(Agenzia delle entrate, risoluzione n. 49/E dell’11 maggio 2015)
L’Amministrazione finanziaria si è adeguata all’orientamento espresso in più di una circostanza dalla Corte di cassazione e, “rinnegando” la posizione assunta in precedenti documenti di prassi, ha affermato che, qualora l’immobile acquistato fruendo dei benefici prima casa venga venduto prima che siano trascorsi cinque anni dalla data dell’acquisto, l’acquisizione – entro un anno dalla vendita – di un altro immobile da adibire a propria abitazione principale evita la decadenza dall’agevolazione non solo quando il riacquisto avviene a titolo oneroso (ossia, comprando l’immobile), ma anche nel caso in cui lo stesso si verifichi a titolo gratuito, quando cioè la nuova casa è “frutto” di una donazione.
La questione ruota attorno all’interpretazione della norma (nota II-bis all’articolo 1 della Tariffa, parte I, allegata al DPR 131/1986) che dispone il venir meno dei benefici prima casa nell’ipotesi di trasferimento infraquinquennale (prima cioè che siano passati cinque anni dall’acquisto), sia a titolo gratuito che oneroso, dell’immobile agevolato.
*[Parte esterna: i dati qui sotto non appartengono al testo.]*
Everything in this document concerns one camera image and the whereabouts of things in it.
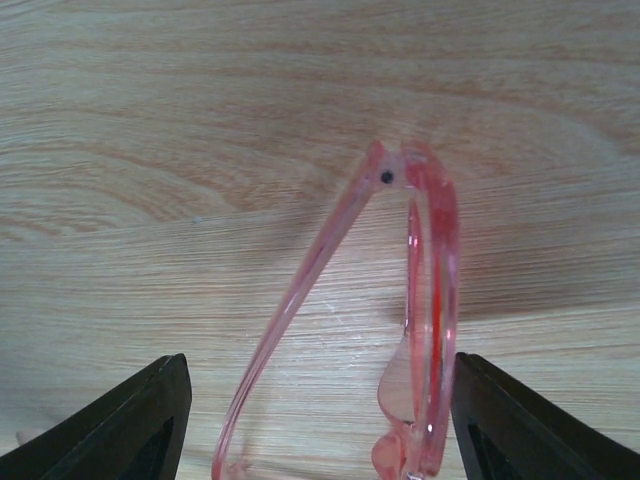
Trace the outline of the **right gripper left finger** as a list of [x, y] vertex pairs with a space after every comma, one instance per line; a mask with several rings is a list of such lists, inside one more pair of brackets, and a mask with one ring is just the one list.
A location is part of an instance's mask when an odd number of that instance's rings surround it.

A seguito della perdita dell’agevolazione, sono dovute le imposte di registro (o l’IVA) e quelle ipotecaria e catastale nella misura ordinaria; in pratica, va pagata la differenza tra le imposte assolte in misura ridotta per effetto dei benefici (non più spettanti) e quelle calcolate senza applicazione degli stessi, a cui bisogna aggiungere la sanzione in misura pari al 30% della medesima differenza d’imposta e i relativi interessi. Tuttavia, non c’è decadenza se, entro un anno dalla cessione, il contribuente “proceda all’acquisto di altro immobile da adibire a propria abitazione principale”. Di questa espressione utilizzata dal legislatore, l’Agenzia delle entrate ha sempre dato una lettura restrittiva (da ultimo, nella circolare n. 18/E del 2013), riconoscendo il diritto a conservare i benefici esclusivamente in caso di riacquisto a titolo oneroso.
Ebbene, i ripetuti pronunciamenti di segno opposto da parte dei Giudici supremi (tra i più recenti, le sentenze nn. 16077 e 26766 del 2013, e la n. 5689 del 2014) hanno convinto il Fisco a rivedere la propria posizione. La Cassazione, infatti, ha più volte affermato che la norma agevolativa, nella parte in cui stabilisce che per mantenere il beneficio occorre procedere all’acquisto di un altro immobile idoneo a essere adibito a propria abitazione principale, non richiede che l’acquisto avvenga a titolo oneroso, “giacché, come noto, acquisto è sia quello oneroso che quello gratuito”. Da qui, l’invito rivolto agli uffici locali di riesaminare le controversie pendenti in materia e, nel caso in cui la pretesa tributaria sia stata fondata esclusivamente sulla questione in riferimento alla quale ora le Entrate hanno finalmente preso atto del principio consolidato della Cassazione, di abbandonare il contenzioso, sempre che – ribadisce la risoluzione – il nuovo immobile sia comunque adibito a dimora abituale del contribuente.